Workers from the six stores and their supporters held a lively picket line outside Wandsworth Town McDonald’s. They chanted, “I believe that we can win,” and, “If we don’t get it, shut it down.”
Melissa, a first-time McStriker from Wandsworth, said she was “taking back control over my life”. “McDonald’s has had control of my life for a very long time and I’ve had enough,” she said.
“You can’t control people that are united and that’s the point of doing this.
“Now we have the control—it’s no longer in the hands of McDonald’s.”
The walkout took place at McDonald’s in Balham, Catford, Crayford, Deptford, Downham and Wandsworth Town.
Lewis, a worker from Crayford, was on strike for the fourth time. He told Socialist Worker that workers would “keep going until we’ve won”.
“Living in London on barely more than the minimum wage is difficult,” he said. “You have a massive corporation like McDonald’s and we’re struggling from pay cheque to pay cheque.”
Lewis added that support from Labour and the trade union movement had given strikers a “sense that we’ve got people behind us and motivated us”.
McStrikers were joined by Labour MPs and councillors, including shadow minister Keir Starmer. Starmer told the picket line, “Low pay is unacceptable, insecure work is unacceptable, no union is unacceptable.

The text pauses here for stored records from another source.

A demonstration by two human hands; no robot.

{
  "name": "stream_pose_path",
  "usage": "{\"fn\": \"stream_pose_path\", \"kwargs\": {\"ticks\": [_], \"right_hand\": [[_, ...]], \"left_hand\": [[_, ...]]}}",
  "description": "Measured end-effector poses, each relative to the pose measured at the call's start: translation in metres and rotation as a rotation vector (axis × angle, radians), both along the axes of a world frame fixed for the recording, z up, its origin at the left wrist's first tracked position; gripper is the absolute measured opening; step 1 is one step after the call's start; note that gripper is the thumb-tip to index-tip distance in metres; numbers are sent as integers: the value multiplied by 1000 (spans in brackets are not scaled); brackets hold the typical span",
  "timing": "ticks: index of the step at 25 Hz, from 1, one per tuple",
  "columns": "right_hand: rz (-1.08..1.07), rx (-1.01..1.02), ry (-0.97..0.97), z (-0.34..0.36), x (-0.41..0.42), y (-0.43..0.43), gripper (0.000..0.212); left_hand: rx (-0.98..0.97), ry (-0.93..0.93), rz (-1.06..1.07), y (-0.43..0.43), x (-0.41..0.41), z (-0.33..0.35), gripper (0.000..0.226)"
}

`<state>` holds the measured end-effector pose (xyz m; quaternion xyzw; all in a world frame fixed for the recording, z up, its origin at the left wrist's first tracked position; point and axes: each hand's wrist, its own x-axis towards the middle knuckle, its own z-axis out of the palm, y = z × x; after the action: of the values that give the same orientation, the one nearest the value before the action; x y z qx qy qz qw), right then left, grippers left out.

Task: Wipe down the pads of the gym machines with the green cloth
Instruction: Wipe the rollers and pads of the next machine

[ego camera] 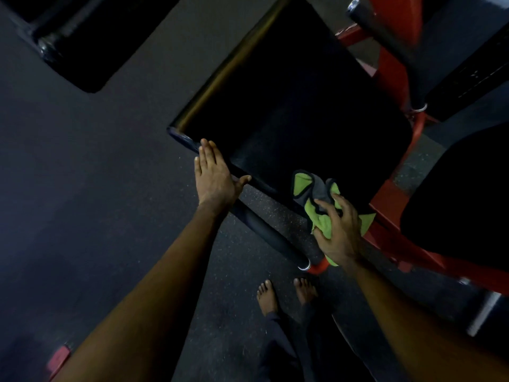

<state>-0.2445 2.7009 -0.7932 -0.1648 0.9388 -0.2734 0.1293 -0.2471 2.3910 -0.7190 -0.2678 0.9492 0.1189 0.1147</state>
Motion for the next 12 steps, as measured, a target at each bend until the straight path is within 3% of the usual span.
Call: {"fn": "stream_pose_path", "kwargs": {"ticks": [3,8,12], "right_hand": [[-197,-42,-123,7,7,11,65],[-438,-69,-260,56,-18,11,46],[-368,-97,-426,126,-57,-4,46]], "left_hand": [[74,6,7,-2,-1,10,110],[281,49,42,8,-3,54,67],[426,143,103,22,6,114,55]]}}
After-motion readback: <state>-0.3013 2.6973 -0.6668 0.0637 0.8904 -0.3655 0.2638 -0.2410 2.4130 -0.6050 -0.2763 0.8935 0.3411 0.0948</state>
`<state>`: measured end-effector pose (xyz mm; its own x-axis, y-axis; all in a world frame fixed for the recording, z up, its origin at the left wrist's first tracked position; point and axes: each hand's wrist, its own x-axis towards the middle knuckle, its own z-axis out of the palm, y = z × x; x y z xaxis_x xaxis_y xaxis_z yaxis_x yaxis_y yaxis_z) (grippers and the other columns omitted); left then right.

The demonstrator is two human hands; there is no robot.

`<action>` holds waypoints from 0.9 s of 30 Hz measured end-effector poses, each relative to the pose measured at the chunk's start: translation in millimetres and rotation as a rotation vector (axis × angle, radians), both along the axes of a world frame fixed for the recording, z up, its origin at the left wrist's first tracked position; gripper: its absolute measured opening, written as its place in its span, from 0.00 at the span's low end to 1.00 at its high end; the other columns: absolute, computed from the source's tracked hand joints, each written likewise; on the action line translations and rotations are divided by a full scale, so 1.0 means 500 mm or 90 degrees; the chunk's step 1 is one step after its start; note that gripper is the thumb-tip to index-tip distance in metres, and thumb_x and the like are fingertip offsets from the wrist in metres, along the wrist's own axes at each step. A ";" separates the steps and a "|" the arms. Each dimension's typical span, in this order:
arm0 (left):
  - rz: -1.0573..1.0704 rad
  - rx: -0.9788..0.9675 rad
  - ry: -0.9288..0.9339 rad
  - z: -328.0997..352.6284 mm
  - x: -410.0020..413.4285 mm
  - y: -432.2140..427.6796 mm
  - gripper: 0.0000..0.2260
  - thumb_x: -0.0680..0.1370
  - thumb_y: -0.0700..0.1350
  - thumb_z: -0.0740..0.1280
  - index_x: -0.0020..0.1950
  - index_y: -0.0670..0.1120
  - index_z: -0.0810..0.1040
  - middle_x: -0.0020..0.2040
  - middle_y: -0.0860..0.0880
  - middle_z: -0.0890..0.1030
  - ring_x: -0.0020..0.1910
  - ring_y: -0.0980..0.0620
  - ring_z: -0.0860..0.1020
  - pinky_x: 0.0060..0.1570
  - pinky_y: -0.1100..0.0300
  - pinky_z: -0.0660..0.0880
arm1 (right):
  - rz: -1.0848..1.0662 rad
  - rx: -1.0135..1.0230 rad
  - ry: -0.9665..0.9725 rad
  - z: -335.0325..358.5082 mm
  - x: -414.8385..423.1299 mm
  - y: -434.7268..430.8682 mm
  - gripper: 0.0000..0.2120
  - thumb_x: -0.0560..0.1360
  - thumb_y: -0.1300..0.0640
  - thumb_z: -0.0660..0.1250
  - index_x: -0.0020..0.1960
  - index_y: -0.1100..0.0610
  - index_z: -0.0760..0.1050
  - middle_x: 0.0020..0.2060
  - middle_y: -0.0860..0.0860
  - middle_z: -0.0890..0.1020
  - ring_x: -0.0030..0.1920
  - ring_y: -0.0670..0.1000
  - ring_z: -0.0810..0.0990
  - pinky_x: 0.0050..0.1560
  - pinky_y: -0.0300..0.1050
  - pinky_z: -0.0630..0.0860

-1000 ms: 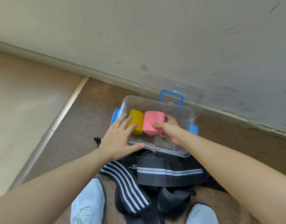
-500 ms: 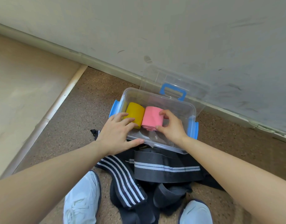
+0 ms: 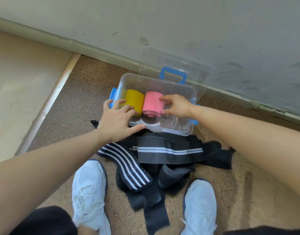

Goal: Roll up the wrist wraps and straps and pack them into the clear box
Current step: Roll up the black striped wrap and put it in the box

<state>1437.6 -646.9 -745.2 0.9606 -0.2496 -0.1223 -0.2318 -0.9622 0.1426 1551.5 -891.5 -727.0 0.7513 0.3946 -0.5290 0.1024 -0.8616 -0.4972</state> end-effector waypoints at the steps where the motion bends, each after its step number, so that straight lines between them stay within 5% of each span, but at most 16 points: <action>1: 0.013 -0.003 -0.022 0.003 -0.007 -0.005 0.29 0.77 0.74 0.52 0.60 0.57 0.81 0.60 0.55 0.81 0.72 0.45 0.69 0.68 0.39 0.59 | 0.041 -0.011 -0.007 0.023 -0.008 -0.007 0.30 0.76 0.54 0.75 0.76 0.52 0.70 0.66 0.54 0.80 0.61 0.52 0.79 0.65 0.46 0.72; 5: -0.062 -0.077 -0.215 0.028 -0.040 -0.043 0.18 0.79 0.62 0.63 0.54 0.49 0.81 0.50 0.51 0.82 0.59 0.43 0.77 0.56 0.44 0.66 | 0.122 0.022 -0.082 0.110 -0.057 -0.044 0.18 0.77 0.55 0.73 0.67 0.52 0.79 0.53 0.48 0.84 0.48 0.47 0.80 0.57 0.43 0.75; 8: -0.247 -0.177 -0.185 0.059 -0.068 -0.093 0.15 0.79 0.57 0.67 0.54 0.45 0.80 0.48 0.47 0.80 0.47 0.44 0.77 0.46 0.49 0.72 | 0.160 0.023 -0.089 0.157 -0.101 -0.101 0.11 0.77 0.55 0.73 0.59 0.51 0.82 0.45 0.44 0.83 0.45 0.44 0.81 0.50 0.39 0.76; 13: -0.220 -0.039 0.016 0.044 -0.132 -0.148 0.31 0.74 0.70 0.62 0.69 0.50 0.74 0.68 0.48 0.76 0.64 0.46 0.76 0.61 0.49 0.74 | 0.178 -0.068 -0.053 0.143 -0.153 -0.221 0.09 0.78 0.51 0.72 0.56 0.52 0.82 0.44 0.44 0.84 0.46 0.47 0.81 0.50 0.41 0.75; 20: -0.210 -0.009 0.069 0.036 -0.129 -0.117 0.35 0.68 0.73 0.63 0.68 0.53 0.77 0.57 0.50 0.78 0.53 0.48 0.78 0.53 0.52 0.75 | 0.221 -0.249 0.066 0.015 -0.195 -0.317 0.35 0.77 0.46 0.72 0.79 0.52 0.62 0.71 0.53 0.74 0.69 0.57 0.72 0.69 0.52 0.70; 27: -0.011 -0.241 0.279 0.042 -0.085 -0.054 0.31 0.73 0.77 0.52 0.58 0.59 0.82 0.54 0.57 0.82 0.54 0.55 0.79 0.57 0.49 0.75 | 0.237 -0.239 0.020 -0.036 -0.232 -0.278 0.54 0.68 0.37 0.77 0.82 0.51 0.49 0.71 0.55 0.69 0.70 0.60 0.69 0.68 0.60 0.69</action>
<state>1395.2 -673.8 -724.3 0.8358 -0.3682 -0.4072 -0.0884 -0.8223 0.5621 1435.6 -1030.7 -744.9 0.5780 0.4116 -0.7046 0.4260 -0.8887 -0.1696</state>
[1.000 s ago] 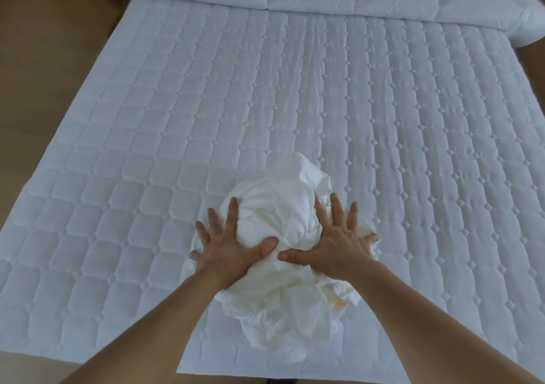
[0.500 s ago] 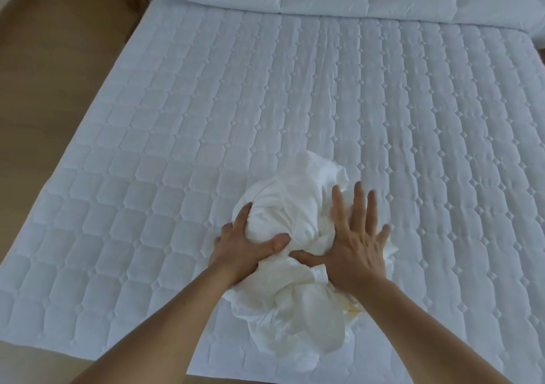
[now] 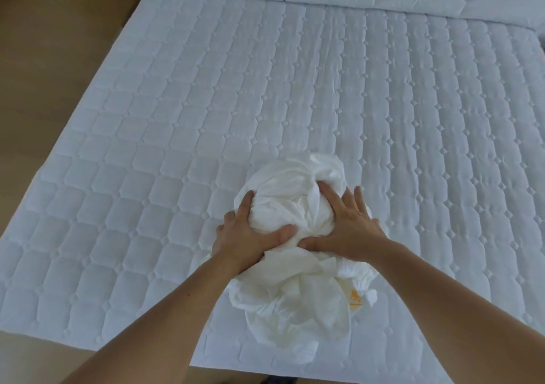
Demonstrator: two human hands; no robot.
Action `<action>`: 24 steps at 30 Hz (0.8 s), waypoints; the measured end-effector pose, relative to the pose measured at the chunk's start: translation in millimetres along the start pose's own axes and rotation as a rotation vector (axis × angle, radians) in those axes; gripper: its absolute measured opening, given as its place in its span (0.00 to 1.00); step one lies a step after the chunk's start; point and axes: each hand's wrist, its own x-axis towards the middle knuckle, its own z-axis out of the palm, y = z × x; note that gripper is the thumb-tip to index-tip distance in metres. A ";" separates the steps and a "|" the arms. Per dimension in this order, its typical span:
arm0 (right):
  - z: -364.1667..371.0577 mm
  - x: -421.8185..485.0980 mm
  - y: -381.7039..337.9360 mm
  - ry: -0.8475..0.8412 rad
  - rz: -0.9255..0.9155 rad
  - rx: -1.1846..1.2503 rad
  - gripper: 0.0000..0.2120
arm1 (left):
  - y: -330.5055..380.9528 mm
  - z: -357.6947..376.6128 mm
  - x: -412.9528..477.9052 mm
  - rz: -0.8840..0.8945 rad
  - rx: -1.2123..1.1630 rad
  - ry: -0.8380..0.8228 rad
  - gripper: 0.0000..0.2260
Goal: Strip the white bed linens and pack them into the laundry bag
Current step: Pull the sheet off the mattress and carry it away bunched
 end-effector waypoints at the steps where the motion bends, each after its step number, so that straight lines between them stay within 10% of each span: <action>1: 1.2 -1.3 3.0 -0.029 0.039 0.052 0.66 | -1.9 1.2 -0.9 0.016 -0.005 -0.009 0.63; 24: 5.1 -16.3 16.0 -0.142 0.103 0.201 0.66 | -16.0 5.8 -7.2 0.008 -0.074 -0.124 0.62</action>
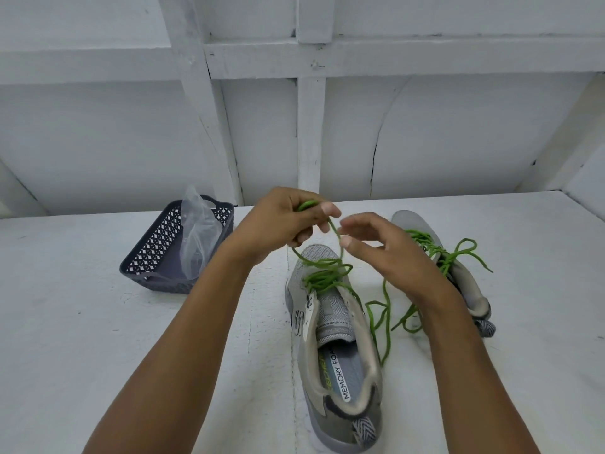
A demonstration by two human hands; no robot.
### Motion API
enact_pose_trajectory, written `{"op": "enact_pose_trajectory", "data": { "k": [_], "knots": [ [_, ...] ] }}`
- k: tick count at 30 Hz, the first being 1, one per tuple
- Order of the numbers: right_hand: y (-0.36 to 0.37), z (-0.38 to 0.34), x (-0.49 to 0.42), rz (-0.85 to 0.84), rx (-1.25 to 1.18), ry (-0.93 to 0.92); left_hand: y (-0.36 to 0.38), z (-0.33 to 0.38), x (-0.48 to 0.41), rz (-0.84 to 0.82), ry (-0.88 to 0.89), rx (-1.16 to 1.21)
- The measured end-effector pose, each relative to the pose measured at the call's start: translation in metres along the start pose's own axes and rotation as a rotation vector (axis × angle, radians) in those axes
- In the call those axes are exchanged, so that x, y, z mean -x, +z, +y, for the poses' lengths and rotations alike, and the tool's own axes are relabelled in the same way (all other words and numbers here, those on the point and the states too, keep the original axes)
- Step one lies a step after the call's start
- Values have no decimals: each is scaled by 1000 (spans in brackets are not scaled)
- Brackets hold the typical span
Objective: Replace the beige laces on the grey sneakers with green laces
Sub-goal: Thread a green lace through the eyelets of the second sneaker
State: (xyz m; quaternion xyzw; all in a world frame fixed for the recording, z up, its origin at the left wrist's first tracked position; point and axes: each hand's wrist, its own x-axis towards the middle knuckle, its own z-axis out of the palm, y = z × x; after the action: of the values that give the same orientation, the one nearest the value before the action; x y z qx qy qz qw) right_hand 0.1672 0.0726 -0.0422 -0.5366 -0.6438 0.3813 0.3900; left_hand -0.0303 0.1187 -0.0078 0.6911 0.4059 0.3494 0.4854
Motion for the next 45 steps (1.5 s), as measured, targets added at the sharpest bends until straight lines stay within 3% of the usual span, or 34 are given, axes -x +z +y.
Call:
{"op": "enact_pose_trajectory", "data": {
  "k": [4, 8, 13, 17, 21, 22, 24, 27, 31, 35, 45],
  "knots": [
    [4, -4, -6, -109, 0, -20, 0, 3, 0, -37, 59, 106],
    [-3, -1, -8, -23, -127, 43, -15, -3, -4, 126, 123, 212],
    [-15, 9, -6, 132, -88, 107, -31, -8, -3, 302, 130, 167],
    [-14, 9, -3, 10, -165, 155, -27, -13, -8, 398, 121, -134],
    [-11, 14, -2, -36, -174, 159, -26, -32, -17, 620, 243, -914],
    [-10, 15, -3, -32, -182, 168, -23, -34, -19, 594, 227, -1047],
    [-8, 19, -6, -18, -201, 206, -13, -34, -20, 363, 83, -1165],
    [-4, 24, -7, 6, -280, 229, -2, -38, -17, 16, -25, -1079],
    [-7, 30, -9, 72, -408, 293, 6, -31, -8, -118, 163, -725],
    [-7, 33, -13, 139, -596, 419, 23, -33, -3, -442, 147, -742],
    [-8, 36, -9, 46, -494, 385, 4, -50, 10, -499, -38, 104]
  ]
}}
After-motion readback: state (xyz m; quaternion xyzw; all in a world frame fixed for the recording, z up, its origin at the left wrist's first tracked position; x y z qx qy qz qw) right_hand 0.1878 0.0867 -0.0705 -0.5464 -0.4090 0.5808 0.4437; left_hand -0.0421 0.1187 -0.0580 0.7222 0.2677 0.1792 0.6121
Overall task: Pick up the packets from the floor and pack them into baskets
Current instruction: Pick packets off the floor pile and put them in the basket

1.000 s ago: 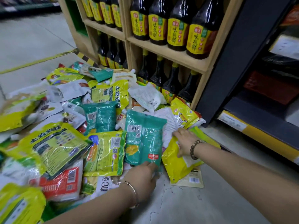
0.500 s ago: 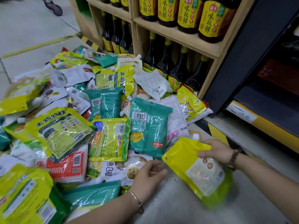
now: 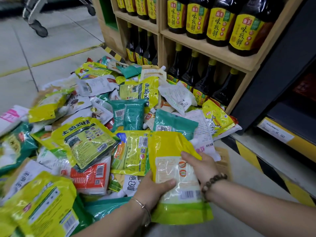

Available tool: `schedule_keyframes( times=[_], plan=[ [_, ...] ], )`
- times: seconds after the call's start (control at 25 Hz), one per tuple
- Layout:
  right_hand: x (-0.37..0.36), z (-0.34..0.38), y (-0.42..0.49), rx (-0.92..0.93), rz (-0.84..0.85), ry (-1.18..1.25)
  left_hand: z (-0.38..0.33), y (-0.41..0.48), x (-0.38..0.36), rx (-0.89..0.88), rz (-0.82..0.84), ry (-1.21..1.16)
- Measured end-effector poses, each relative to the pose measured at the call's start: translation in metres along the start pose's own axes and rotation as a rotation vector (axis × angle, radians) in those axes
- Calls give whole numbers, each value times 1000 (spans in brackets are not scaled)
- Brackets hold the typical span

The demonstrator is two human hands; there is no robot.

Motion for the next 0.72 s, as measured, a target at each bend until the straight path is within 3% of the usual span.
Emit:
schedule_keyframes(
  times=[0.12,0.32,0.44,0.56,0.72],
  plan=[
    [-16,1,13,44,39,-100,-4,5,25,-32,-128,22],
    [-6,0,59,-35,-255,-110,-7,6,54,-42,-275,-70],
    [-24,0,67,-151,-163,-137,-8,7,68,-35,-342,-108],
    [-36,3,69,-191,-202,-216,-9,8,78,-54,-371,-113],
    [-31,6,80,-79,-276,-309,-12,10,89,-123,-380,17]
  ],
)
Point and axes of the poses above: each hand's wrist, its own y-axis towards the middle knuckle, its own x-axis out of the back of the hand, z = x × y, the point moved 3 cm from there along y, towards the middle knuckle, and after that the axes turned 7 degrees about -z, right-handed, at the moved point
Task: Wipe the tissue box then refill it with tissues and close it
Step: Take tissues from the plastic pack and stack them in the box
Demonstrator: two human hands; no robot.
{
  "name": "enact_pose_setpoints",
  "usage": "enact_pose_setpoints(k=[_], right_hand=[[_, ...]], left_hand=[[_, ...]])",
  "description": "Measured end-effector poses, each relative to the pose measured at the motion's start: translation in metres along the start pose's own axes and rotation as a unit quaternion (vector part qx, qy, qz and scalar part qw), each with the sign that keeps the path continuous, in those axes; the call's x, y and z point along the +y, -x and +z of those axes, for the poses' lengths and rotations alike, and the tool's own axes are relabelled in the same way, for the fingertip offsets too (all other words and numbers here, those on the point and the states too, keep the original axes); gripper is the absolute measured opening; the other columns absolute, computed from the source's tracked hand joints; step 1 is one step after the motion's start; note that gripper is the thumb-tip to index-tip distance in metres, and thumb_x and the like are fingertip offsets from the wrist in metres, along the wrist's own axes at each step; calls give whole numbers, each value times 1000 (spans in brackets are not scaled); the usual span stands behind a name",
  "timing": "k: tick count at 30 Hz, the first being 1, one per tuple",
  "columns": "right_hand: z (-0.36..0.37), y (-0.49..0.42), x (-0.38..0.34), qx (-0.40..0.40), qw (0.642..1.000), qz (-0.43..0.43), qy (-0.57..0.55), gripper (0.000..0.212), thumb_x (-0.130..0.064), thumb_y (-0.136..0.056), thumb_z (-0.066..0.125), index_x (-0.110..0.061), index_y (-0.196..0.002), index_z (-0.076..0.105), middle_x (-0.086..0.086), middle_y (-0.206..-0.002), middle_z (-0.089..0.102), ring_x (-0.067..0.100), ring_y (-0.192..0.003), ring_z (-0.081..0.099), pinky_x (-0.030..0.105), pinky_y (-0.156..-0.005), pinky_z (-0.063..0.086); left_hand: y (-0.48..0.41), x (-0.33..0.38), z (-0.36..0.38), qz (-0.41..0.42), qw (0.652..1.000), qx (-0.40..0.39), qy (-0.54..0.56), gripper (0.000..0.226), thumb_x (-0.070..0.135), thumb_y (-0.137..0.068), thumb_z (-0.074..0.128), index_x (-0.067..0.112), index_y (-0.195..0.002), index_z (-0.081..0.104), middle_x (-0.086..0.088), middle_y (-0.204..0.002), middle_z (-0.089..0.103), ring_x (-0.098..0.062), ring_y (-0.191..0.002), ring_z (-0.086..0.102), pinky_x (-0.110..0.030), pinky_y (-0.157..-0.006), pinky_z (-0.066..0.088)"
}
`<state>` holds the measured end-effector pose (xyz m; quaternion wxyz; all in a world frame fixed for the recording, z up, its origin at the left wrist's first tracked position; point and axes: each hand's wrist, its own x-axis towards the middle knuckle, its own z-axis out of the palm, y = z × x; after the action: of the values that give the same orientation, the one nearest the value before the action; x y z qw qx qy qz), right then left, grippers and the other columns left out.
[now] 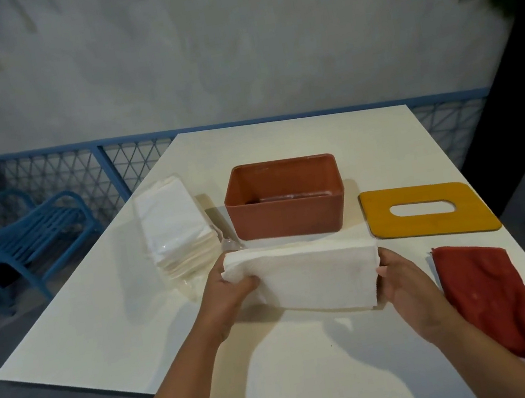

“What you want is what we want in this election.
“An incoming Labour government will deal with low pay, will deal with insecure work and will properly recognise trade unions.”
Labour should include a pledge of a minimum wage of at least £15 an hour in its manifesto.
Workers are right to strike now for it—not wait for a Labour government.
After the picket line in Wandsworth Town, workers planned to protest outside Downing Street.